Lymphome T angioimmunoblastique
Résumé Clinique
Madame Sarin, une patiente de 80 ans, présente un tableau clinique complexe associant des symptômes B (fièvre, perte de poids, asthénie), des adénopathies généralisées, une splénomégalie, une éruption cutanée et une hypergammaglobulinémie polyclonale. Le bilan biologique révèle une anémie, un syndrome inflammatoire majeur et une élévation des LDH. Le scanner confirme les adénopathies et la splénomégalie. La biopsie ganglionnaire est essentielle, montrant une prolifération de lymphocytes T atypiques avec des caractéristiques histologiques et immunophénotypiques spécifiques (CD3+, CD4+, PD-1+, BCL6+, CD10+, CD21+ pour les FDC).

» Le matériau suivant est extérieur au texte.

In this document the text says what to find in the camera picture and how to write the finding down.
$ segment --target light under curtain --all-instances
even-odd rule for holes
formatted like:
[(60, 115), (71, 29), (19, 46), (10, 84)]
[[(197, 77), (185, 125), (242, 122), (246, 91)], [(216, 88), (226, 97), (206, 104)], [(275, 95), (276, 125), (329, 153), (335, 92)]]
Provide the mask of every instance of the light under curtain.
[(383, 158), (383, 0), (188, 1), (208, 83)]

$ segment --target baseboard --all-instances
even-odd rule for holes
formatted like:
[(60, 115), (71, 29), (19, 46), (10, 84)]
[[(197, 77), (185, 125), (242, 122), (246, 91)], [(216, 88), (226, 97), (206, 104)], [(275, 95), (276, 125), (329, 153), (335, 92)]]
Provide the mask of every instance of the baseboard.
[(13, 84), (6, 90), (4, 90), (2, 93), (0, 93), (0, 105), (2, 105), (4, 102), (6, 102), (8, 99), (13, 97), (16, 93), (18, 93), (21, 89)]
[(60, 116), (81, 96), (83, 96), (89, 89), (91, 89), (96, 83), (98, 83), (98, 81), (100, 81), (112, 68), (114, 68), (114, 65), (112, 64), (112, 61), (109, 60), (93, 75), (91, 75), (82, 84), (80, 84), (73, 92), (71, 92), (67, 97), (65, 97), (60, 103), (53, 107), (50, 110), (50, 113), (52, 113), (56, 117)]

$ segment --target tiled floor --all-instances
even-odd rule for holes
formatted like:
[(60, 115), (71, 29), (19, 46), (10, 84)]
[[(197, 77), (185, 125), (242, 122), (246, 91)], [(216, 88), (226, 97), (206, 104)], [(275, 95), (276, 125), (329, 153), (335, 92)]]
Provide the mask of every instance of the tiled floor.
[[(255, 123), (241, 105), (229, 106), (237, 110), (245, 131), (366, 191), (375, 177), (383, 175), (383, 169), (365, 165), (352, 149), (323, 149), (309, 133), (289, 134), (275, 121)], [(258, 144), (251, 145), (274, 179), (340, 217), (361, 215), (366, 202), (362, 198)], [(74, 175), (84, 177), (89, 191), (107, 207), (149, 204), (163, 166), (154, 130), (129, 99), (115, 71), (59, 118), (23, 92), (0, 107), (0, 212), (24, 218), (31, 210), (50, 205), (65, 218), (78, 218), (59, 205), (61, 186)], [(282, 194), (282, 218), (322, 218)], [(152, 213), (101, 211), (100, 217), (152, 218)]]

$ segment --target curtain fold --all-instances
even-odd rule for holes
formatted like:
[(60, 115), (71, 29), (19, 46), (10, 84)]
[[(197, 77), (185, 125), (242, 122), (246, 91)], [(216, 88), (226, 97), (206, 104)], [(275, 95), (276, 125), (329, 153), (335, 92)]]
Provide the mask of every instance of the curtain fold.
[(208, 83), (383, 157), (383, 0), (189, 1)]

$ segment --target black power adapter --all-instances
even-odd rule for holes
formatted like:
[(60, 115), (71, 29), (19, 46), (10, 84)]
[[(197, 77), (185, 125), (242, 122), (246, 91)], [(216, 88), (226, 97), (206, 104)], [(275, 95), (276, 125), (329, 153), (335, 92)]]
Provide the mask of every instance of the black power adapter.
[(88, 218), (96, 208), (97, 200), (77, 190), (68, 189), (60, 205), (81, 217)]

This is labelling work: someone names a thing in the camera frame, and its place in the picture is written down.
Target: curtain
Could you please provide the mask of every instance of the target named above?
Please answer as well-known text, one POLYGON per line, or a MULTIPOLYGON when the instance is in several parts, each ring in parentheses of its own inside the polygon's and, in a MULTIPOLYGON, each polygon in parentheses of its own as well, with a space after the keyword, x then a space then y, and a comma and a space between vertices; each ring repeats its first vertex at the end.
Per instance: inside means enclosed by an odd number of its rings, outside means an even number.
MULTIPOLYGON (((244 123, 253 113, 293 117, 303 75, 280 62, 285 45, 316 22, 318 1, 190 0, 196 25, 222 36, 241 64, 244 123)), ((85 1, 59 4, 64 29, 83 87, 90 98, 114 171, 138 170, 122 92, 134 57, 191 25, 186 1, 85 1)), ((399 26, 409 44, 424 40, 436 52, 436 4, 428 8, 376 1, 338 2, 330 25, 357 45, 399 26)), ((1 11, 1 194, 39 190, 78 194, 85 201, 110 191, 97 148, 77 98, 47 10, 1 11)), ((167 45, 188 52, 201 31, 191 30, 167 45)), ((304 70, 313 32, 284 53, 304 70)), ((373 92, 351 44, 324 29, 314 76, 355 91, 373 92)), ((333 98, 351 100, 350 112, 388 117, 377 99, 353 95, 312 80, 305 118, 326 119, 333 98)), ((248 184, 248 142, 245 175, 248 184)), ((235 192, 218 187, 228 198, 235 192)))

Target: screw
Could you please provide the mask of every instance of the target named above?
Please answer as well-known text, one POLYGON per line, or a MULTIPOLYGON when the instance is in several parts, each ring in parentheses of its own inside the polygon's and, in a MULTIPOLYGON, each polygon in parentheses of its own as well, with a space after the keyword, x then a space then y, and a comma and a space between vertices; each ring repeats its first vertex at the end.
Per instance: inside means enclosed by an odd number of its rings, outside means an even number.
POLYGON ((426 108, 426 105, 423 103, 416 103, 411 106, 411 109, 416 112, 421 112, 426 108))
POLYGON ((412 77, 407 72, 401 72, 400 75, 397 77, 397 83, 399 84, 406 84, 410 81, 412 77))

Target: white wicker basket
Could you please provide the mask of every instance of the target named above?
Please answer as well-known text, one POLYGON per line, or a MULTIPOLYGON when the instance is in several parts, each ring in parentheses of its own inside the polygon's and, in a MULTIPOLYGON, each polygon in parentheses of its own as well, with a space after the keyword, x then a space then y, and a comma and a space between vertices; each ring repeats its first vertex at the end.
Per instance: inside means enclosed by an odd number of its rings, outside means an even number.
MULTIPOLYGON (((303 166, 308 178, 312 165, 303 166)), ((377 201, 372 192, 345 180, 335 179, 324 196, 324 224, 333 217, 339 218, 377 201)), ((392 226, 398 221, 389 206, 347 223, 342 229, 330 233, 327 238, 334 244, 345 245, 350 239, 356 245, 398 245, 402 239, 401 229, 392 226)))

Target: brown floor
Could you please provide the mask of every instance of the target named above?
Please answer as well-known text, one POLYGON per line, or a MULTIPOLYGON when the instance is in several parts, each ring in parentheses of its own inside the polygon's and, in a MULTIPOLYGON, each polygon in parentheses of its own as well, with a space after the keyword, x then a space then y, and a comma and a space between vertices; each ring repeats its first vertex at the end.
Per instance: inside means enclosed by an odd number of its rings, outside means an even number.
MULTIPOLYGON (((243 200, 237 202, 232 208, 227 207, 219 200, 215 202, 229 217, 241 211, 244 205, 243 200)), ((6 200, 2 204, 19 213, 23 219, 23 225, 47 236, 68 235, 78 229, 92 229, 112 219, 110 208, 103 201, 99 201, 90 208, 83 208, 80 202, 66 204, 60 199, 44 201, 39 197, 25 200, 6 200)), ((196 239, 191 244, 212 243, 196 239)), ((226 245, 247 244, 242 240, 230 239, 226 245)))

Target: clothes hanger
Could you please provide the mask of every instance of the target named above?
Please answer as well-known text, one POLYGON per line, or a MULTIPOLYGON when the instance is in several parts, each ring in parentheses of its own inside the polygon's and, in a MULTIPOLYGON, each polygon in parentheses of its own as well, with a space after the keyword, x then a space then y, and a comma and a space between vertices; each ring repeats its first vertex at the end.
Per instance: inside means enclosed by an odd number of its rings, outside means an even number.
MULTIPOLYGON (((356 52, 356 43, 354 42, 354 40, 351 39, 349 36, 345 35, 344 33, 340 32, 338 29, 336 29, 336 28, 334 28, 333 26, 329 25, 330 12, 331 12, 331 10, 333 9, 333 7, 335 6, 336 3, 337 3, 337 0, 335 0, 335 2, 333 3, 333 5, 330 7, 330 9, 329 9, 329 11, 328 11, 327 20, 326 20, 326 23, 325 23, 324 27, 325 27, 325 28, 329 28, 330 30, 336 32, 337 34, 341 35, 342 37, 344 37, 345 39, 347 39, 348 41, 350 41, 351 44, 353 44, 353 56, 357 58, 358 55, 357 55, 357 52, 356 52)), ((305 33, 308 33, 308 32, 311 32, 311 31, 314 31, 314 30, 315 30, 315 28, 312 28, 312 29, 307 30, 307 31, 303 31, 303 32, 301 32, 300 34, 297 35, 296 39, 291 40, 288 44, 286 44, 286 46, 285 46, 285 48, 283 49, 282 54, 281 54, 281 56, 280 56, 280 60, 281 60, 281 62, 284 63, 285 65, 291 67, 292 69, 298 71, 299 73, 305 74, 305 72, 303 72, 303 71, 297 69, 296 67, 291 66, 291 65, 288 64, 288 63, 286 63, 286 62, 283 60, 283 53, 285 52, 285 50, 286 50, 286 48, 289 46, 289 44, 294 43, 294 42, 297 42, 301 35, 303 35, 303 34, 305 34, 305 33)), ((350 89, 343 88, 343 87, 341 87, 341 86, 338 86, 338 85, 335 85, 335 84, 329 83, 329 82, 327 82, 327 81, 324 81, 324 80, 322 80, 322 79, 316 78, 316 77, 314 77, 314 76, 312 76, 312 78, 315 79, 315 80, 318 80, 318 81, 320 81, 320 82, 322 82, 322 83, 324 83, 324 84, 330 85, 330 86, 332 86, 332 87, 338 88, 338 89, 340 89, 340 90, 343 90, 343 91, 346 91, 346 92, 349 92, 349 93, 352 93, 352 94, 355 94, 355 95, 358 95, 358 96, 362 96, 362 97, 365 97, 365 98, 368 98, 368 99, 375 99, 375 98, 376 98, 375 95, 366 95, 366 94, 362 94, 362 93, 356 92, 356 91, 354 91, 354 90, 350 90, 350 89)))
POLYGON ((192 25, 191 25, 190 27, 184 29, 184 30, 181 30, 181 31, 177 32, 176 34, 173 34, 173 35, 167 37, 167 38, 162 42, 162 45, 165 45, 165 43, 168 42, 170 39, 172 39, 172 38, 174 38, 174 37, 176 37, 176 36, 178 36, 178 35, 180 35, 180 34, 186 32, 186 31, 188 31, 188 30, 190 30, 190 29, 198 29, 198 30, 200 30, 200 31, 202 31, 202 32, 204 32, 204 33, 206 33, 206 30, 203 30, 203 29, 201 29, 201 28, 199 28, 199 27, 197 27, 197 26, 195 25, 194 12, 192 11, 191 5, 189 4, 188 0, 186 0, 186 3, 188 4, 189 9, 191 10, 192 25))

La détection d'une mutation RHOA G17V est un élément diagnostique clé. Le diagnostic final est un Lymphome T angioimmunoblastique (LTAI). La prise en charge initiale repose généralement sur une chimiothérapie de type CHOP ou CHOEP, adaptée à l'âge et aux comorbidités de la patiente. Des traitements plus innovants comme les inhibiteurs de PD-1 ou les agents ciblant la voie RHOA sont en cours d'évaluation. La physiopathologie implique une dysrégulation des lymphocytes T folliculaires helpers. Le diagnostic différentiel est large, incluant d'autres lymphomes T périphériques, des lymphomes B, des maladies auto-immunes systémiques ou des infections chroniques. Le pronostic est généralement sombre, avec un taux de survie médian de 2 à 3 ans.